Which leads me to my first wish for Friendfeed. This was first wished for by Internet Duct Tape - don’t cross the streams! In other words, there has to be a way to stop the duplication of links. I often send the same link to Digg, Stumbleupon and Delicious and then that link gets posted three times on my Friendfeed account. There must be a way for Friendfeed to see that it is the same link and for two of those links to get zapped. I can’t believe it is beyond the abilities of the Friendfeed developers to work out a fix to this.

Another wish on my list would be for Friendfeed to pick up my comments on blogs and aggregrate them to my Friendfeed. By having all comments funnelled to FF, not only would I have everything in one place but it would also encourage the conversation to continue. I have tried setting up a Google Alert for my comments and then running the RSS feed through Friendfeed but it doesn’t work. I comment on a lot of blogs and I would love for all of those comments to be picked up and deposited on Friendfeed.

Internet Duct Tape has also done some great Greasemonkey scripts that I think should be picked up by Friendfeed as default features.

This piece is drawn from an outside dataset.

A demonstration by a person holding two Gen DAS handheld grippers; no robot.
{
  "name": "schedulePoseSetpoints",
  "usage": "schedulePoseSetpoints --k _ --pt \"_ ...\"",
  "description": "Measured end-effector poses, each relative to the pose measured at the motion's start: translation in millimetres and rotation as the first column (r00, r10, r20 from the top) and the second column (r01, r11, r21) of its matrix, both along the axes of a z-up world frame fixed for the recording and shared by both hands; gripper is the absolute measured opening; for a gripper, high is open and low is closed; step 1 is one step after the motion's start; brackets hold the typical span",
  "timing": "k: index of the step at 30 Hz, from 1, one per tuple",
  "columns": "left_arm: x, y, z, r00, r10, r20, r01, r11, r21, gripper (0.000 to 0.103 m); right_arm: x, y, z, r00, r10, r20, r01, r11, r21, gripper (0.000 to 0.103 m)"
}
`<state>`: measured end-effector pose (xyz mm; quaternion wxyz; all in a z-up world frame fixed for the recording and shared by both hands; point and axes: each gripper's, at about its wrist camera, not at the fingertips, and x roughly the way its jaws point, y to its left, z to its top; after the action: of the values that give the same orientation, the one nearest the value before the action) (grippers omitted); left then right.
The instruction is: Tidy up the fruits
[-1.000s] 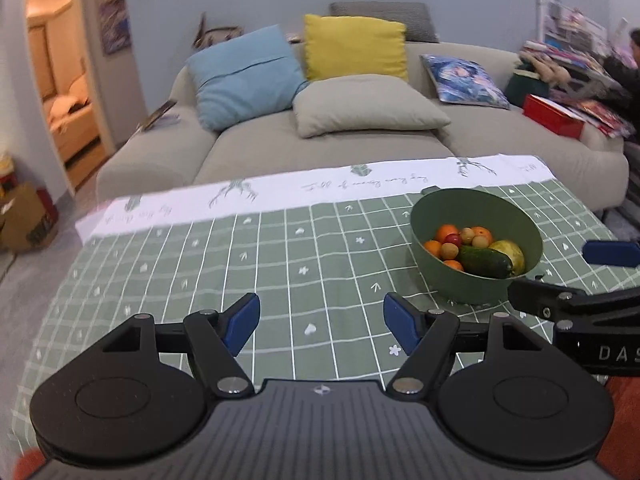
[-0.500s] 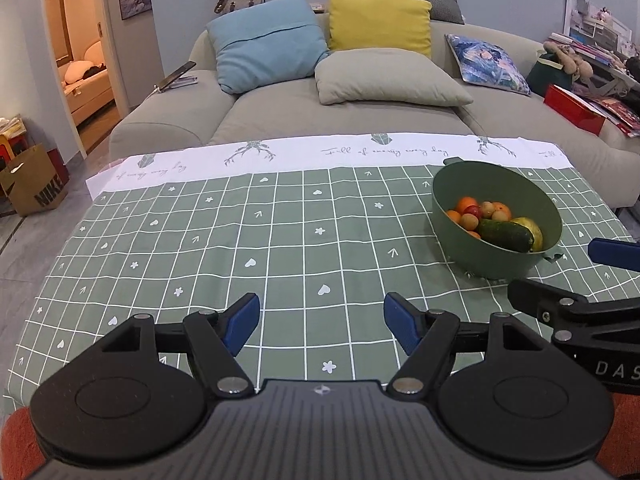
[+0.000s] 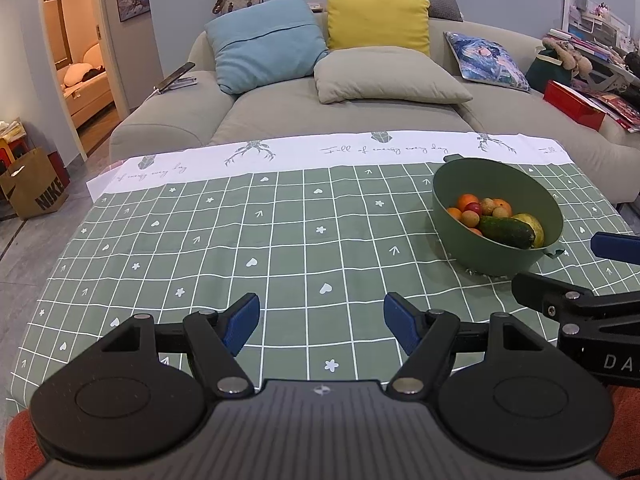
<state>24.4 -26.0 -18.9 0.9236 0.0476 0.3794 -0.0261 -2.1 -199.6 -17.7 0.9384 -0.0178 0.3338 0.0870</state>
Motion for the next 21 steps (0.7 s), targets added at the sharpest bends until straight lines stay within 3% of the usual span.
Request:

There is one where you can filter out links according to a particular service (so all the YouTube links or all the Delicious links and so on).

There is also another one, by Friendfeed Apps, where you can mark links to be read later if you don’t have time to read it at that moment. The links get moved to a “read later” tab which is very useful.

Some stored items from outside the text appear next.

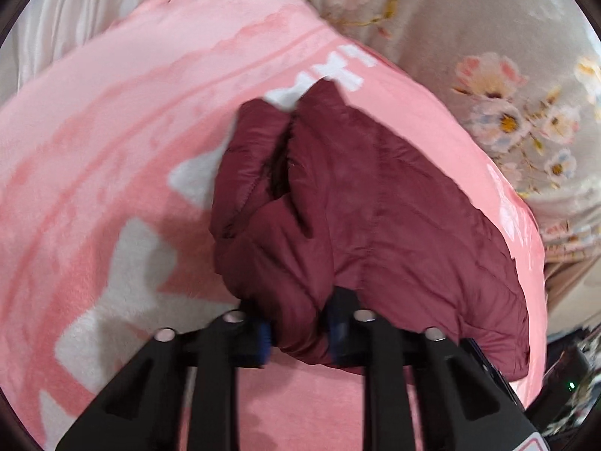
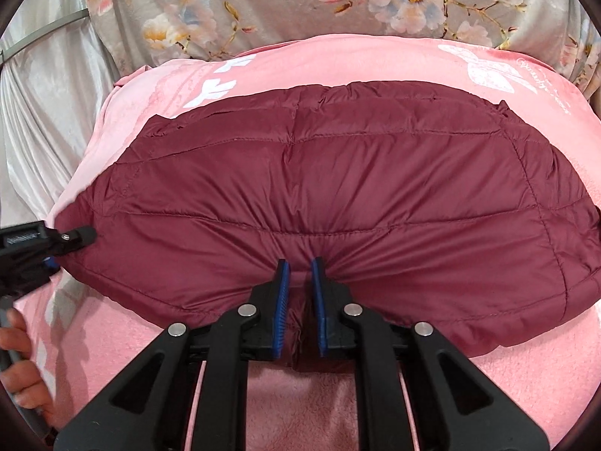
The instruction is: Fold large clothes
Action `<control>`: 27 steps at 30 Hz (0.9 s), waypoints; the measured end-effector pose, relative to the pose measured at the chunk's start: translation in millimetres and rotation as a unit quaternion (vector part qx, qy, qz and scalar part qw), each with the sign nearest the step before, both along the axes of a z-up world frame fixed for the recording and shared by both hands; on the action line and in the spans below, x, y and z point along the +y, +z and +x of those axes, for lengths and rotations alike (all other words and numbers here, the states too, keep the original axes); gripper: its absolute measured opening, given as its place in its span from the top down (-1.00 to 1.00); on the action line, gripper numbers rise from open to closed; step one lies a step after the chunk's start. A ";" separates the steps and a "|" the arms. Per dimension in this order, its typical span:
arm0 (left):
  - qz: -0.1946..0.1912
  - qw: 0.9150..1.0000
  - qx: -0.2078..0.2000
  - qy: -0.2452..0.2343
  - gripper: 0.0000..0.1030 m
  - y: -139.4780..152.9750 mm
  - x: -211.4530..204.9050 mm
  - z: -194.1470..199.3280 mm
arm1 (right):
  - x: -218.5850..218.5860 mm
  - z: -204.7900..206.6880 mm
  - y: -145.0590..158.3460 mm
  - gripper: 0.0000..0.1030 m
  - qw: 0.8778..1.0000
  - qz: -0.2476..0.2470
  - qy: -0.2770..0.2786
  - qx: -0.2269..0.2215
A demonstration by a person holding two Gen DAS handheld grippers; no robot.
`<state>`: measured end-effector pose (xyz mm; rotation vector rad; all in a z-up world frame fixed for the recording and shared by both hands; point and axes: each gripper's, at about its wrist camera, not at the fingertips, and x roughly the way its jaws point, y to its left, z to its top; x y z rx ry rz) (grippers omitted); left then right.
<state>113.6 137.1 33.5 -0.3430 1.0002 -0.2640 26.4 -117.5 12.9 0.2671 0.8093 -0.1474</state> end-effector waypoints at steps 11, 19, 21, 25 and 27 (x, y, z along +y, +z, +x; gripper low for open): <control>0.028 0.990 -0.111 -0.076 0.78 99.7 -58.2 -34.0 | -5.9 -25.8 4.2 0.91 0.999 0.049 0.011 0.012; 0.045 0.970 -0.174 -0.165 0.78 144.7 -151.2 -61.9 | -39.7 -48.6 17.6 0.95 0.992 0.123 -0.002 -0.011; 0.049 0.966 -0.177 -0.182 0.78 145.0 -175.7 -64.5 | -52.9 -66.8 31.1 0.95 0.994 0.101 -0.023 -0.019; 0.059 0.962 -0.158 -0.214 0.78 134.2 -233.8 -72.8 | -96.4 -117.2 56.5 0.95 0.994 0.060 -0.083 -0.025; 0.068 0.960 -0.140 -0.232 0.75 120.6 -265.1 -78.6 | -116.0 -139.9 64.0 0.94 0.993 0.038 -0.113 -0.023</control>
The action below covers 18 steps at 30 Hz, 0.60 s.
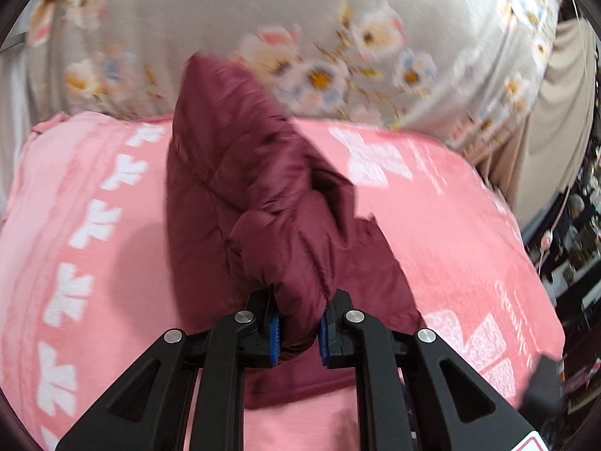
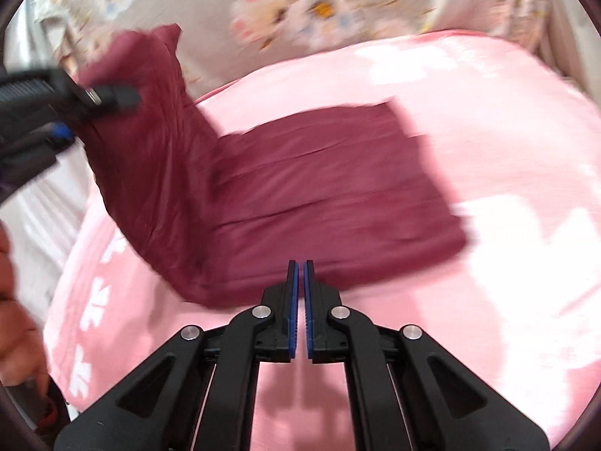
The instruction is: Fold large clothes
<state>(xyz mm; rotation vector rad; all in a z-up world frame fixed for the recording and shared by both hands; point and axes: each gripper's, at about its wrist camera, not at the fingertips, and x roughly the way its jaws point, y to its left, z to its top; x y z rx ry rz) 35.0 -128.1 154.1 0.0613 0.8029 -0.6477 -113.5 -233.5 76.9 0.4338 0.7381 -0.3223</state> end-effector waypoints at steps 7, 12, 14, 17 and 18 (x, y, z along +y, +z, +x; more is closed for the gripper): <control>0.068 0.990 0.115 -0.054 0.52 -82.4 -82.4 -17.6 | -51.8 -53.5 5.7 0.91 0.997 -0.020 -0.073 0.008; 0.048 0.990 0.113 -0.069 0.11 -77.2 -73.3 -39.8 | -72.0 -64.4 6.9 0.74 0.997 -0.004 -0.083 -0.001; 0.006 0.990 0.124 -0.067 -0.17 -61.2 -56.1 -37.0 | -72.3 -60.6 12.9 0.41 0.997 -0.002 -0.072 -0.016; -0.029 0.993 0.107 -0.035 -0.25 -37.0 -20.3 -33.1 | -65.7 -49.1 27.0 0.29 0.998 -0.013 -0.049 -0.036; -0.021 0.995 0.094 -0.014 -0.25 -31.3 -6.3 -28.6 | -61.0 -41.1 32.4 0.25 0.998 -0.017 -0.038 -0.043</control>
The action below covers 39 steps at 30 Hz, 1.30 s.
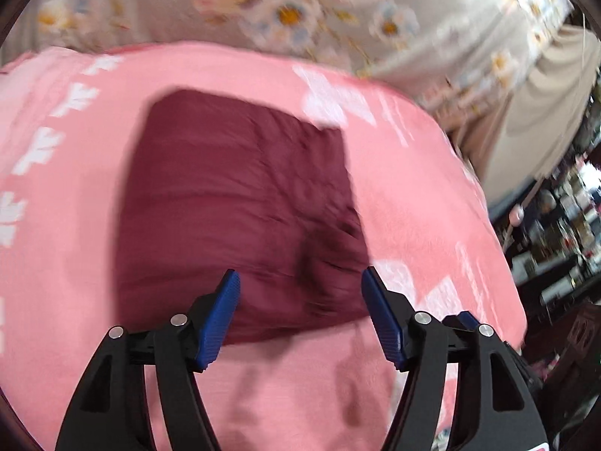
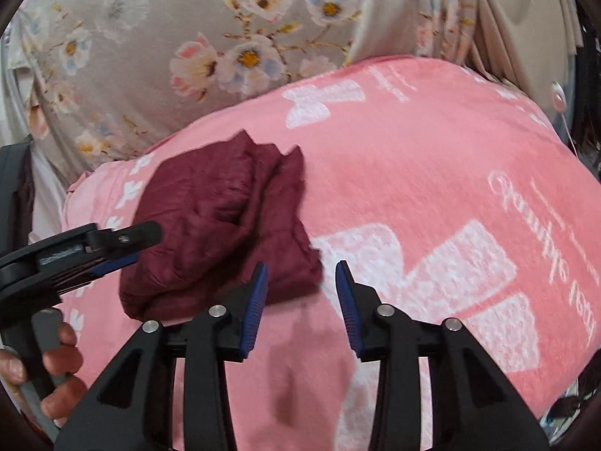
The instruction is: Fold large clothes
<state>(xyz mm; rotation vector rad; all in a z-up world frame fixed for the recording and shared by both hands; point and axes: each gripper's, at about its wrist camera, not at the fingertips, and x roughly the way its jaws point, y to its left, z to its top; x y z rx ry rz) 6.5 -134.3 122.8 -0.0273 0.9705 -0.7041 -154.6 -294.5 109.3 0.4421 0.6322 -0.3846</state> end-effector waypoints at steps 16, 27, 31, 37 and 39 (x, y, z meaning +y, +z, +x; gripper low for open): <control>0.167 0.978 -0.034 0.117 -0.25 -42.9 46.2 25.6 | 24.8 91.9 -30.8 0.83 0.997 -0.022 0.052 0.049; 0.192 0.978 -0.043 0.076 -0.28 -63.9 11.5 12.4 | -12.5 43.3 -62.1 0.93 0.998 -0.001 -0.010 0.064; 0.209 0.974 -0.051 0.071 -0.29 -74.8 3.1 8.8 | -17.7 45.9 -84.2 0.92 0.997 0.016 -0.009 0.079; 0.217 0.972 -0.057 0.068 -0.31 -87.0 -3.2 10.2 | -18.1 54.5 -100.4 0.89 0.996 0.019 -0.005 0.084; 0.220 0.971 -0.063 0.068 -0.31 -90.9 -5.1 11.0 | -17.0 56.4 -101.7 0.89 0.996 0.014 -0.005 0.084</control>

The one thing I found extremely amusing with Friendfeed when I started using it was the “imaginary friends” feature. My first instinctive reaction was “imaginary friends! I haven’t had one of them since I was four years old!”. But when Steve Rubel discussed them in his blog, I finally realised the value of them. You can use them to track people who don’t use Friendfeed or don’t have any intention of using it - in other words, a stalker’s wet dream.

So Friendfeed still has some way to go until it is my perfect web application, but it is getting there. All it has to do is cut down on the noise, aggregrate my comments, integrate and improve some of the features that some developers have made and Bob’s your Uncle, we might actually have a perfect web app on our hands.